The transition to an all-AMP, active duty fleet is well under way. All AMP aircrew training is done at Dover. Instructor pilots from Travis are at Dover for initial cadre training. To assist in the transition, the legacy simulator at Dover has been replaced with an AMP simulator.
"Going to AMP from the legacy cockpit is a big transition," says Maj. Bob Shelton, a C-5 AMP aircraft commander at Dover. "It requires some intensive training. We still have the throttle and yoke, but pilots must remember that this is mostly a new aircraft and they have to fly it that way. We have to learn some new terminology and new visuals. We have to train our eyes to do a proper cross-check. Learning to fly this aircraft is like learning to drive a new car. We intuitively know the basics: turn the key, put it in gear, and put a foot on the gas to make it go. We still use the basic skills to fly a C-5. However, the C-5 AMP cockpit provides more information. Learning to use it all is more of a human factors' issue."
"Only a small number of people will fly both the AMP and legacy aircraft," Hebel adds. "AMP has enough differences that pilots have to focus their full attention on the new procedures and equipment. We tried to go both ways, but it essentially became 'once you go AMP, you stay AMP.' None of the new pilots coming to the Dover flight line will fly the legacy cockpit.
"We worked with Air Mobility Command Standardization/Evaluation and had lots of conference calls when we started," recalls Hebel. "We knew that nobody knew everything about AMP. We had a lot of work to do to reconcile our legacy C-5 procedures with the new AMP equipment. For example, when we needed to check our navigation equipment, an AMC procedure requires that we operate specific equipment. Since that equipment was removed and upgraded with AMP, we had to figure out how to per-form the old procedures with the new equipment. This involved a lot of rewriting of regulations. We have progressed far enough, though, that training issues are now handled in AMC training, and standardization/evaluation issues are being handled by AMC Stan/Eval. That's the way it should be."

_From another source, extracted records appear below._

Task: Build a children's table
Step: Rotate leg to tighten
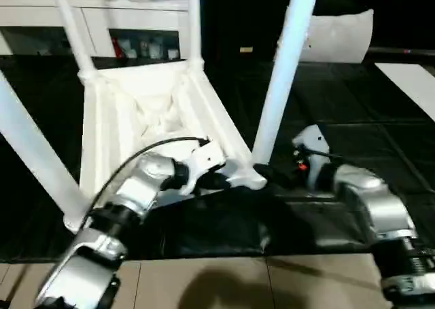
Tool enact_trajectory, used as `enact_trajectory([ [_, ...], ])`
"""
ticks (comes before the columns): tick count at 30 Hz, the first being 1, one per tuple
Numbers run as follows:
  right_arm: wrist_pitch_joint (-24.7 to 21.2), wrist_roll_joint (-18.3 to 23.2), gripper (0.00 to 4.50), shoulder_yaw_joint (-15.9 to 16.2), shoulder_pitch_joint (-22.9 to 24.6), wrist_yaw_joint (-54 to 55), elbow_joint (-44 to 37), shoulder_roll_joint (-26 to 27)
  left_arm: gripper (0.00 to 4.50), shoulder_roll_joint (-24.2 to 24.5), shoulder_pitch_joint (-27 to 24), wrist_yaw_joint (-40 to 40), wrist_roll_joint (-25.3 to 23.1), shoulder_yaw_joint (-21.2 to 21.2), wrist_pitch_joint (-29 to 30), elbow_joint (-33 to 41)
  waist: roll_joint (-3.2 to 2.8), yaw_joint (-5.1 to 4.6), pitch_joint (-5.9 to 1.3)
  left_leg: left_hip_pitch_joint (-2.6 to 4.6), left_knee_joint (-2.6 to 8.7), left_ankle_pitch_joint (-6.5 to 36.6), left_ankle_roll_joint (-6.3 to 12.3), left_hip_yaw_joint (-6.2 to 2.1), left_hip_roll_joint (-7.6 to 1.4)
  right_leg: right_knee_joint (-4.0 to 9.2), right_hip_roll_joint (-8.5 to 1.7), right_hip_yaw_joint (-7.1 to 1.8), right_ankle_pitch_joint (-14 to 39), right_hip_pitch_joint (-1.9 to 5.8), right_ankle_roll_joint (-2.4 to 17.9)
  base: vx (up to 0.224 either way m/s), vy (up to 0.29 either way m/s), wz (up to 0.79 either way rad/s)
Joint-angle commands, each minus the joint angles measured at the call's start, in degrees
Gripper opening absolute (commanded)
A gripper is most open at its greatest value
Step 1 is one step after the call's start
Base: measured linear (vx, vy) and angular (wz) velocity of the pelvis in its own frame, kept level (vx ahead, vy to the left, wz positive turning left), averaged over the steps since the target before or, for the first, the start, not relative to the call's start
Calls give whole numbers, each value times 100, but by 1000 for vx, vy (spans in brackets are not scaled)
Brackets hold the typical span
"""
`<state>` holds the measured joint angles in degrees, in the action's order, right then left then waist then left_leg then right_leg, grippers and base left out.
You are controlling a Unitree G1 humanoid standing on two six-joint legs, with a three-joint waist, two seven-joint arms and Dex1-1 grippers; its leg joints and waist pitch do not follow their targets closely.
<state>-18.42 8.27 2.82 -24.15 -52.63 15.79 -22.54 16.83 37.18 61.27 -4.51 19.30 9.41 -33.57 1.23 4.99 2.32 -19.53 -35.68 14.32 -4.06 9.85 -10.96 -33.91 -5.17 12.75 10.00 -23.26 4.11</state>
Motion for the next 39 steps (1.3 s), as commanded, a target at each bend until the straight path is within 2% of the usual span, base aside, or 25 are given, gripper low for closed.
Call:
enact_trajectory([
  [1,183,99,447,89,-16,-518,-66,-272,0,100,-18,568,167,170,-360,385,20,36,-412,-58,364,-167,582,-142,-346,420,-577,-569,1221,488,13,0,0,0],
  [3,630,-6,447,188,-68,-707,142,-458,0,276,-125,1036,299,251,-521,573,12,60,-418,-41,358,-202,582,-142,-362,396,-583,-578,1138,466,63,0,0,0],
  [7,1031,69,447,356,-26,-1378,227,-657,0,497,-213,1451,327,390,-681,723,38,91,-410,-50,365,-205,591,-133,-371,376,-592,-588,1106,467,174,0,0,0],
  [9,992,209,447,383,27,-1732,143,-697,0,565,-227,1571,322,436,-766,746,35,128,-405,-45,363,-222,631,-127,-381,367,-577,-597,1080,461,185,0,0,0],
  [10,943,274,447,384,46,-1845,104,-703,0,584,-234,1610,327,448,-788,762,54,158,-407,-41,362,-233,647,-126,-387,364,-585,-597,1094,464,175,0,0,0],
  [11,815,391,447,402,64,-2046,47,-726,0,612,-246,1674,332,457,-797,796,40,179,-401,-34,367,-232,634,-127,-397,377,-586,-592,1150,454,171,0,0,0],
  [13,906,406,447,470,-3,-2157,198,-715,0,714,-288,1877,343,520,-808,926,50,205,-403,-37,369,-205,605,-132,-406,377,-596,-592,1212,459,151,0,0,0],
  [14,943,411,421,477,-16,-2166,234,-706,0,727,-294,1900,346,529,-810,946,42,207,-396,-38,373,-187,559,-131,-400,395,-597,-589,1286,453,129,0,0,0],
  [16,1011,460,414,497,-43,-2220,312,-694,0,752,-308,1947,364,542,-816,988,48,222,-401,-38,370,-161,510,-124,-384,396,-592,-588,1324,459,102,0,0,0],
  [17,872,651,408,537,-41,-2469,292,-678,0,781,-338,2021,405,564,-800,1086,52,230,-399,-44,374,-136,504,-123,-377,407,-589,-585,1375,470,66,0,0,0],
  [19,778,735,380,569,-32,-2618,266,-663,0,793,-361,2069,421,590,-789,1152,44,242,-402,-42,373,-149,521,-124,-381,412,-579,-582,1387,466,35,0,0,0],
  [23,769,728,352,596,-48,-2720,324,-624,0,779,-369,2096,396,630,-828,1160,44,278,-408,-35,370,-194,481,-128,-393,400,-583,-582,1330,451,37,0,0,0],
  [24,770,728,333,596,-50,-2722,329,-622,0,778,-368,2095,394,631,-829,1159,44,278,-408,-35,370,-194,481,-128,-393,400,-583,-582,1330,451,37,0,0,0],
  [34,829,705,253,697,-158,-2777,529,-566,0,766,-309,2066,353,637,-830,1130,50,270,-396,-38,378,-56,391,-119,-357,465,-564,-556,1629,457,-164,0,0,0],
  [38,755,739,233,687,-148,-2826,500,-544,0,766,-298,2052,363,625,-824,1114,42,265,-398,-40,377,-13,368,-120,-348,479,-555,-548,1692,459,-242,0,0,0],
  [39,716,767,213,682,-138,-2845,470,-536,0,765,-298,2050,366,621,-822,1112,41,263,-398,-40,380,-5,366,-121,-348,482,-555,-545,1704,462,-249,0,0,0],
])
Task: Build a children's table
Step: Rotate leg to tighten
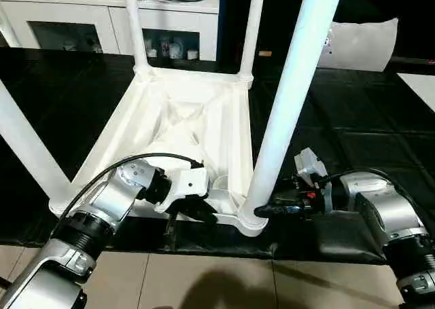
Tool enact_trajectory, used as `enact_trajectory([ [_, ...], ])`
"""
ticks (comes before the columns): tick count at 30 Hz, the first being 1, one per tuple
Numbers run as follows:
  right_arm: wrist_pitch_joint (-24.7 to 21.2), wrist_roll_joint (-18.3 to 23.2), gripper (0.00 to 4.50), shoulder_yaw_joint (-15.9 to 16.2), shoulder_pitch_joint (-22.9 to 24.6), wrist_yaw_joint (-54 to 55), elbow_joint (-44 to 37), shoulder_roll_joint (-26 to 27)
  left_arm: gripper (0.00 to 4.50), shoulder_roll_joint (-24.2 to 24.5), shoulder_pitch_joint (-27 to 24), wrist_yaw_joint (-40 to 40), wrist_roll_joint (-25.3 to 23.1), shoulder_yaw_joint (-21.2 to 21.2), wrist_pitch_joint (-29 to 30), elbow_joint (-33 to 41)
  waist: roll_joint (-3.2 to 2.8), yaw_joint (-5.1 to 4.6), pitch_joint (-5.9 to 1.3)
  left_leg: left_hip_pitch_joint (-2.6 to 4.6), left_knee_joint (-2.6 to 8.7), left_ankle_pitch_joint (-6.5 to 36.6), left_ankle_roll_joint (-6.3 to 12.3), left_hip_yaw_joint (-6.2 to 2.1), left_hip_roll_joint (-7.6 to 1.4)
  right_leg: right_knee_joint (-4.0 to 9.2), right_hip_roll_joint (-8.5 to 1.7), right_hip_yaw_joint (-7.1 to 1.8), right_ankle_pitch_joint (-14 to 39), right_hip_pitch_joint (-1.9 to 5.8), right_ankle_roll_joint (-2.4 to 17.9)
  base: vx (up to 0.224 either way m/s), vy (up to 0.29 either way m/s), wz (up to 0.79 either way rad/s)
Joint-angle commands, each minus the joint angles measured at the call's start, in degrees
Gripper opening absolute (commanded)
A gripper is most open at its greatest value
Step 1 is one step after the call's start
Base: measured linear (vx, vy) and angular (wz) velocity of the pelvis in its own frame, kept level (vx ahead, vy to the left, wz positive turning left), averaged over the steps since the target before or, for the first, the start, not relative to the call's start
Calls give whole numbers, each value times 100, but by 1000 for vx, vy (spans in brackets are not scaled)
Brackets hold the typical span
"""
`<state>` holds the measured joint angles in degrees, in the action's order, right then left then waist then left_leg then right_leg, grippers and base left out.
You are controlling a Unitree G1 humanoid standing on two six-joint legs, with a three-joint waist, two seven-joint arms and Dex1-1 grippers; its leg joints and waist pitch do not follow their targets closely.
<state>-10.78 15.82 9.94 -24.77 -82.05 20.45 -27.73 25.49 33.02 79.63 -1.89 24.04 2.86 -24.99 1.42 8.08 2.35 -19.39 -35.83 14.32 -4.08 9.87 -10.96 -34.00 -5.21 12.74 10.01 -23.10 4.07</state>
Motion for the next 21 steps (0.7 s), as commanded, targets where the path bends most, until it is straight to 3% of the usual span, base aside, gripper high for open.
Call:
enact_trajectory([
  [1,-48,12,213,-30,-77,96,5,-17,0,-100,119,213,104,148,-167,254,23,-45,-402,-51,394,-3,365,-123,-349,491,-549,-544,1702,442,-247,0,0,0],
  [9,-260,167,187,-63,83,169,-245,46,0,-149,148,115,104,85,-23,202,23,-41,-405,-53,392,-11,356,-122,-343,498,-543,-539,1699,447,-304,0,0,0],
  [12,-352,75,186,-127,146,607,-355,151,0,-260,199,-39,157,0,224,187,26,-48,-399,-49,400,-47,323,-129,-357,493,-549,-543,1665,438,-299,0,0,0],
  [15,-658,-204,186,-297,133,1848,-454,546,0,-501,348,-621,56,-144,576,32,31,-88,-366,-19,417,151,202,-124,-321,575,-539,-508,2055,423,-404,0,0,0],
  [18,-862,-440,186,-327,136,2574,-585,803,0,-796,512,-1189,16,-313,845,-159,40,-192,-363,-34,401,321,98,-115,-255,662,-519,-451,2404,447,-655,0,0,0],
  [20,-998,-511,186,-346,137,2857,-648,921,0,-927,571,-1392,23,-378,966,-199,35,-280,-388,-54,404,240,111,-154,-293,647,-530,-441,2207,463,-654,0,0,0],
  [21,-1338,-693,185,-401,102,3571,-740,1215,0,-1271,721,-1917,28,-535,1230,-340,26,-335,-403,-83,403,107,101,-173,-313,598,-531,-458,1969,474,-575,0,0,0],
])
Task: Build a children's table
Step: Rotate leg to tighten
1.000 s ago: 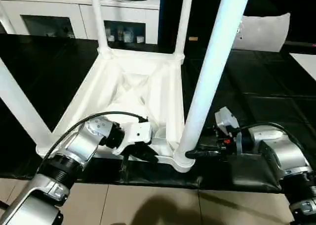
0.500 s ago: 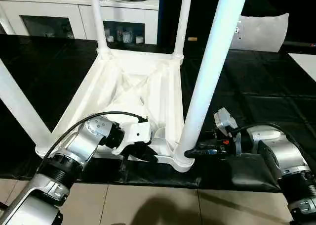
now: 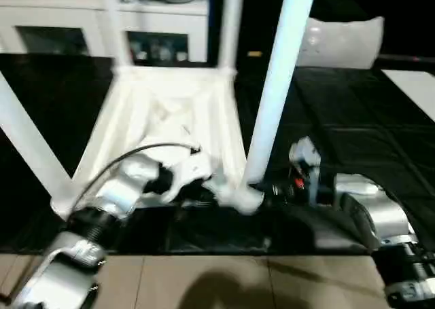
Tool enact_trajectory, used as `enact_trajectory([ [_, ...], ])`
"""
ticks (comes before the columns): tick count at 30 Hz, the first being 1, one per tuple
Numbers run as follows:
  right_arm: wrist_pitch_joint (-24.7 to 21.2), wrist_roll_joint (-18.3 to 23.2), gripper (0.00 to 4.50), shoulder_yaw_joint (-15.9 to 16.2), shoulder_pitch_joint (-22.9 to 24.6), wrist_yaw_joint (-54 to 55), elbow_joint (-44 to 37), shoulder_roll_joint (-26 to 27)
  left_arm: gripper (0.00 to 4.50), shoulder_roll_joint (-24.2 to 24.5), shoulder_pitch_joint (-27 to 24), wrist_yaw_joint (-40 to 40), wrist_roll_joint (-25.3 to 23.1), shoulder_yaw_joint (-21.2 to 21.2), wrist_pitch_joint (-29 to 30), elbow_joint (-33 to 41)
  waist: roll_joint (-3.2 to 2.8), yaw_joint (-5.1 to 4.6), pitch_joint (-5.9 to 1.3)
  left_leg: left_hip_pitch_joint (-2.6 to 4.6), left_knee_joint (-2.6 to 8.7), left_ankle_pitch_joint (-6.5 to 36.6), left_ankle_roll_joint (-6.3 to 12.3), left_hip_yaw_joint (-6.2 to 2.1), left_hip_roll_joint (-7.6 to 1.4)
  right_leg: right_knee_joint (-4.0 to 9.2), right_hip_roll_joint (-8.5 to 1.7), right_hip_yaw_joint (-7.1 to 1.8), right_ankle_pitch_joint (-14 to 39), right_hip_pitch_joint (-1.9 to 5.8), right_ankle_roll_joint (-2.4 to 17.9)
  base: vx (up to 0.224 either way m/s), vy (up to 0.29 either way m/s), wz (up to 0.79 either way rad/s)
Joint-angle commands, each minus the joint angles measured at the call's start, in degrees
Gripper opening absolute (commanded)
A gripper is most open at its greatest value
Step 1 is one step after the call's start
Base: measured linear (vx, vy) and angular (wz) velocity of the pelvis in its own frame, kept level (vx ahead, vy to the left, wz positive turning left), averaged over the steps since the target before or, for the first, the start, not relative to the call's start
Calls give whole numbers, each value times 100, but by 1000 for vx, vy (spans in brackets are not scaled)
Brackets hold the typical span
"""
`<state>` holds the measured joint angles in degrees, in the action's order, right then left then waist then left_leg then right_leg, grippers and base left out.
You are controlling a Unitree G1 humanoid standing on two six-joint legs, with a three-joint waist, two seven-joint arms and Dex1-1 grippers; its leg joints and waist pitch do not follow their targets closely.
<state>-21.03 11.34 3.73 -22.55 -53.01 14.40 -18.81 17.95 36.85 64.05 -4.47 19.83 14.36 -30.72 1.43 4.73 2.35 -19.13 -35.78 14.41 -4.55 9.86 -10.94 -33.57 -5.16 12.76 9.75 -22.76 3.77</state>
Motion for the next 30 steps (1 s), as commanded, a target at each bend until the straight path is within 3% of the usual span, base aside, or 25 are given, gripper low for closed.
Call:
enact_trajectory([
  [1,-445,-340,185,182,-149,1026,-153,474,0,-649,408,-593,254,-149,131,147,34,-22,-429,-117,388,-14,167,-179,-306,522,-557,-470,1816,451,-485,0,0,0],
  [5,-645,-553,185,93,-243,1832,-129,801,0,-913,562,-1144,101,-190,115,-103,32,-80,-458,-148,376,-318,322,-181,-294,425,-558,-512,1318,463,-273,0,0,0],
  [8,-558,-529,185,45,-217,2066,-197,933,0,-999,603,-1291,-16,-183,82,-203,10,-89,-466,-128,353,-750,581,-191,-368,297,-595,-568,564,432,108,0,0,0],
  [10,-575,-507,241,-13,-195,2131,-254,968,0,-990,584,-1276,-21,-172,96,-174,8,-88,-453,-113,357,-741,655,-179,-379,286,-615,-582,490,433,264,0,0,0],
  [12,-583,-507,257,-46,-176,2139,-306,953,0,-935,541,-1208,0,-160,78,-123,13,-85,-440,-97,367,-619,661,-164,-380,303,-624,-594,612,433,354,0,0,0],
  [18,-388,-424,301,-146,-162,1932,-304,699,0,-605,327,-847,-28,-50,-241,1,2,-60,-425,-85,381,-483,605,-161,-387,326,-629,-606,787,436,329,0,0,0],
  [21,-132,-298,332,-34,-92,1107,-356,217,0,-301,118,-404,-41,73,-575,124,2,-35,-424,-89,378,-424,619,-156,-382,315,-629,-607,781,442,308,0,0,0],
  [24,76,-175,363,43,14,313,-419,-219,0,-97,-36,-55,12,145,-716,258,12,73,-411,-59,384,-324,638,-133,-401,325,-623,-619,887,421,269,0,0,0],
  [30,317,-60,399,104,70,-638,-292,-853,0,200,-151,505,105,237,-964,361,35,126,-407,-75,388,-243,606,-136,-376,357,-605,-602,1125,434,129,0,0,0],
])
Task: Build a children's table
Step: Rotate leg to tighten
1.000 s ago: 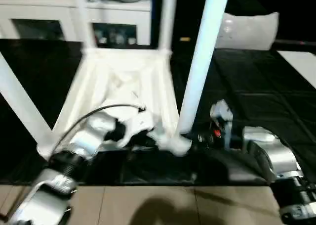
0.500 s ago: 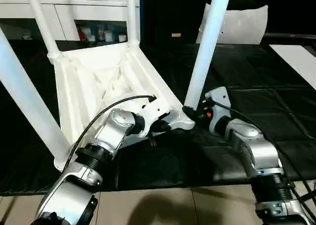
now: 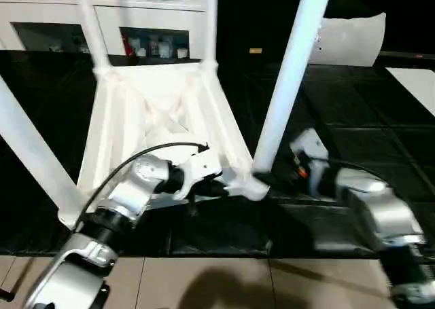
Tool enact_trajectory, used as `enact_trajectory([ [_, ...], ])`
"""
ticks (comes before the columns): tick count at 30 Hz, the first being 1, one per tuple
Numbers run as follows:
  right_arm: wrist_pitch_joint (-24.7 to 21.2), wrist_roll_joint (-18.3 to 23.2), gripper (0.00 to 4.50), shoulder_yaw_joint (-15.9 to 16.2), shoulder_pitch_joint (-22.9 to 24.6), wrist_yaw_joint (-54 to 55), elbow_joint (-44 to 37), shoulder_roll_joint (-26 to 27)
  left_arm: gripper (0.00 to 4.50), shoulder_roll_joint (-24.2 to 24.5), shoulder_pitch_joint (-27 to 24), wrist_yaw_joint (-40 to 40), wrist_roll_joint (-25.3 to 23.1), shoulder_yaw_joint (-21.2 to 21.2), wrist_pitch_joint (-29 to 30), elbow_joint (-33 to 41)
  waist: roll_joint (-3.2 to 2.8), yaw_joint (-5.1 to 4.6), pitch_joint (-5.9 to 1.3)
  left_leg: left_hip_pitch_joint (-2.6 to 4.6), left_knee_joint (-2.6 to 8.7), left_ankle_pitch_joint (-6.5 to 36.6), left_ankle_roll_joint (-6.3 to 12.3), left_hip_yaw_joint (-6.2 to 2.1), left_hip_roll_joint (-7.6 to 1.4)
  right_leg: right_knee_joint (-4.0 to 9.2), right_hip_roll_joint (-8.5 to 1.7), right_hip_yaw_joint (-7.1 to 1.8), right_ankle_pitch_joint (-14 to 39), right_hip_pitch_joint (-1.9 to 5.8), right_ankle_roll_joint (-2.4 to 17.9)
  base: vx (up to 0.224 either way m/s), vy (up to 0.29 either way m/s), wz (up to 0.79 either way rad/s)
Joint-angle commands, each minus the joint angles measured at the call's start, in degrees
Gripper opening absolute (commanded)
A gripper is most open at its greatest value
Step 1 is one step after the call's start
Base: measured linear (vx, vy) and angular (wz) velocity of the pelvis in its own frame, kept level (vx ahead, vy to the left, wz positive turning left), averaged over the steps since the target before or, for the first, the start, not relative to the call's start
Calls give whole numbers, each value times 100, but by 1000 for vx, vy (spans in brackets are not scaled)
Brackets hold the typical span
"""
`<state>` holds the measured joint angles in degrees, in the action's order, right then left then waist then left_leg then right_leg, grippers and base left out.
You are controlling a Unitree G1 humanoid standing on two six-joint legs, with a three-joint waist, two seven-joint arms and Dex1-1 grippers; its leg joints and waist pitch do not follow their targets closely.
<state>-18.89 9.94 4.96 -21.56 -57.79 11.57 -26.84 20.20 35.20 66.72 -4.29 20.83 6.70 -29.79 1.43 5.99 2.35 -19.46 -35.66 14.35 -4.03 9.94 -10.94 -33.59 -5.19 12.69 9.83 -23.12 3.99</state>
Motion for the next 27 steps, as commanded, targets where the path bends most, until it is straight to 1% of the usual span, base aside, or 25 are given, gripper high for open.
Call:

Aircrews have accumulated more than 4,000 flight hours in the reconfigured Galaxys. "We get AMP and get it fully automated, and it is a thing of beauty," says Hebel. "We have better planning tools with this system. A good example is fuel planning. Before, we looked at the gauges to decide how much fuel we had. Then we had to calculate how much we needed to get where we wanted to go. Now, we press a single button, and it tells us when we will land with an accurate estimate of how much fuel will be left. Additionally, when we fly an oceanic crossing, we have a datalink with air traffic control. We check in with ATC and verify that the HF radio works. From that point, we don't need voice communication over a radio. Communication is all done via a datalink. To change air traffic control sectors, we only have to check in to make sure we can communicate in an emergency, but that's it. Overall, AMP works well."
Jeff Rhodes is the associate editor of Code One.